Medical genetics education should also be a foundation for all individuals assessing children. Among admissions to children’s hospitals, 54–71% of patients have a genetic disorder.21,22 However, we understand the limitations of programs, given that medical genetics is not available at every training institution. The US Secretary for Health and Human Services Advisory Committee on Heritable Disorders in Newborns and Children recognizes that geneticists who could provide training are not available in many residency programs.4 Alternative educational methods may be explored, including online training, partnership with other training programs via Web-based conferences, and incorporation of material into activities related to board certification or maintenance of certification.4,23 Several pediatric residents from other institutions have completed our rotation as a 1-month away elective, but we have not developed a program to offer this experience to residents remotely. Future directions may be to create such opportunities for external trainees. Having our medical genetics division within the Department of Pediatrics facilitated the incorporation of the pediatric residents into our specialty. A future aim would be to expand the rotation to include additional primary-care residents, such as those in family medicine, internal medicine, obstetrics/gynecology, and/or psychiatry.

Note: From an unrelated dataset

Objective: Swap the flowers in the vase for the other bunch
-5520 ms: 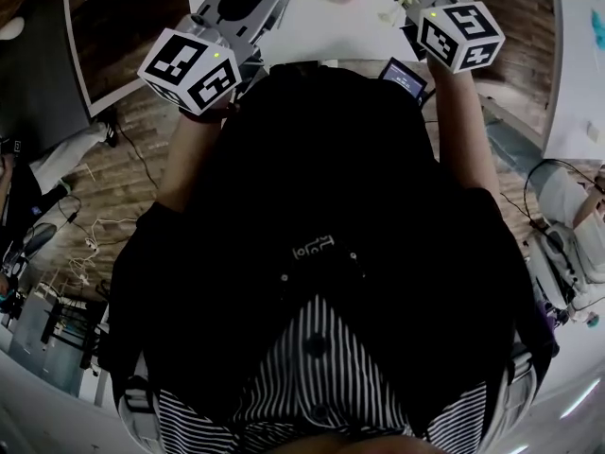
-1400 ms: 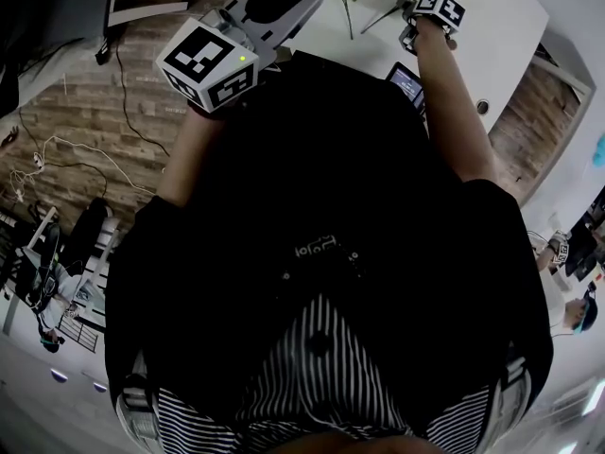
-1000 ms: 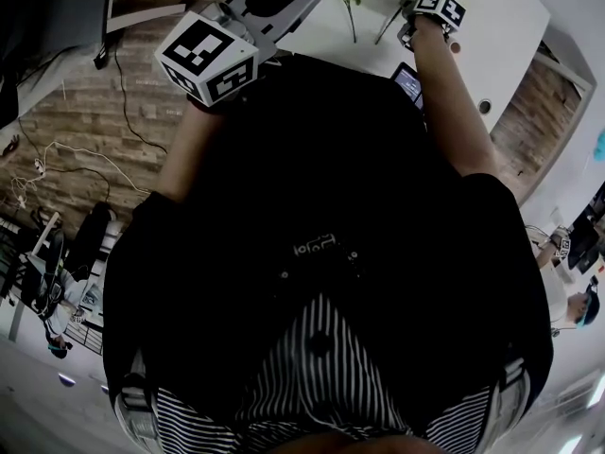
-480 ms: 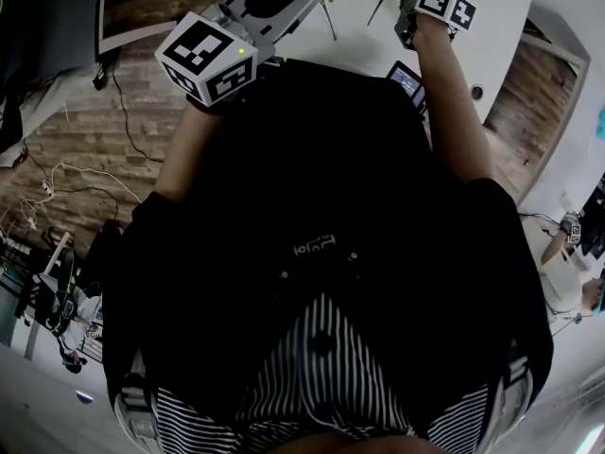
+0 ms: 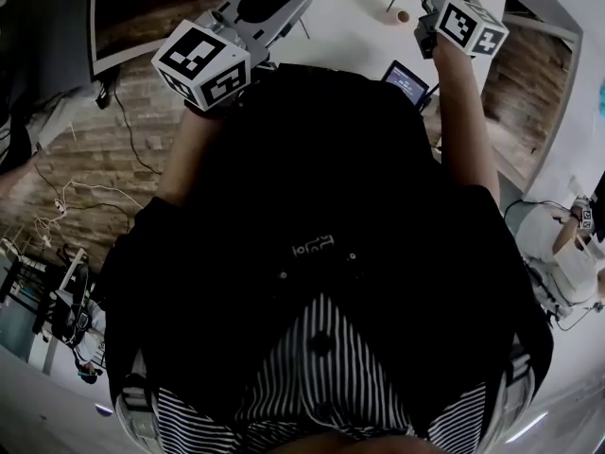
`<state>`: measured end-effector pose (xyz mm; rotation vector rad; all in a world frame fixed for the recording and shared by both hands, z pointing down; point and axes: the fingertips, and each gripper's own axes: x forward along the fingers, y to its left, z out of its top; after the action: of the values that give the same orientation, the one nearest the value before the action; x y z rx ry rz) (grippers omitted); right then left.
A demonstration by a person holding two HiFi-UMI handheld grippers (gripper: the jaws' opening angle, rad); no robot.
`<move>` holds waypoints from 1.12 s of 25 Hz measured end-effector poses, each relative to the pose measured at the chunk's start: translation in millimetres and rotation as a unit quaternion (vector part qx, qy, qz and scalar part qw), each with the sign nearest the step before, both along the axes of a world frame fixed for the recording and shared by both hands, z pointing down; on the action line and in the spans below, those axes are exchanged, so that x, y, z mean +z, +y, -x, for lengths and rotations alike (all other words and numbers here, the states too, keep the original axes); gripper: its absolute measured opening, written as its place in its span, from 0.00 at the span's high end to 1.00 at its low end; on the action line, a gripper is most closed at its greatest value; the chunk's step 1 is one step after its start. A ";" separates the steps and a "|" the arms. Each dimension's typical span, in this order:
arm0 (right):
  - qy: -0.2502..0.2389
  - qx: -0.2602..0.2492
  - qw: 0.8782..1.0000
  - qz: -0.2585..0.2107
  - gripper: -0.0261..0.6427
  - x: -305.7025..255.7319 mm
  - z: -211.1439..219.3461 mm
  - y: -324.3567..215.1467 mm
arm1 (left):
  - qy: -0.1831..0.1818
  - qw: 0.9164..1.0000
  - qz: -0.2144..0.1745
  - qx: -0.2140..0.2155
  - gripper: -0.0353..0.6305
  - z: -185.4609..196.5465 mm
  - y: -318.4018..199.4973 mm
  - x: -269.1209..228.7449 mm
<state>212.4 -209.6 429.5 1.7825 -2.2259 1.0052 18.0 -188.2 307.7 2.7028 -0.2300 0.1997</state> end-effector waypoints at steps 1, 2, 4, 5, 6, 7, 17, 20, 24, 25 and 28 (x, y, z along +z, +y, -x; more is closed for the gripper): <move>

Our rotation meets many of the competencies in genomics5 for practitioners of all disciplines. This will become increasingly applicable as genetics gains more awareness and recognition across specialties and subspecialties. We expect that this will result in more positive attitudes toward the discipline and attract potential medical geneticists. In fact, categorical pediatric residents have switched to the combined medical genetics–pediatric residency program after completing the rotation. Because this exposure increases knowledge and awareness of the importance that medical genetics has in clinical practice, a similar approach should be considered for other training programs. Further studies of additional models of medical genetics training for teaching institutions are needed.

Disclosure

The authors declare no conflict of interest.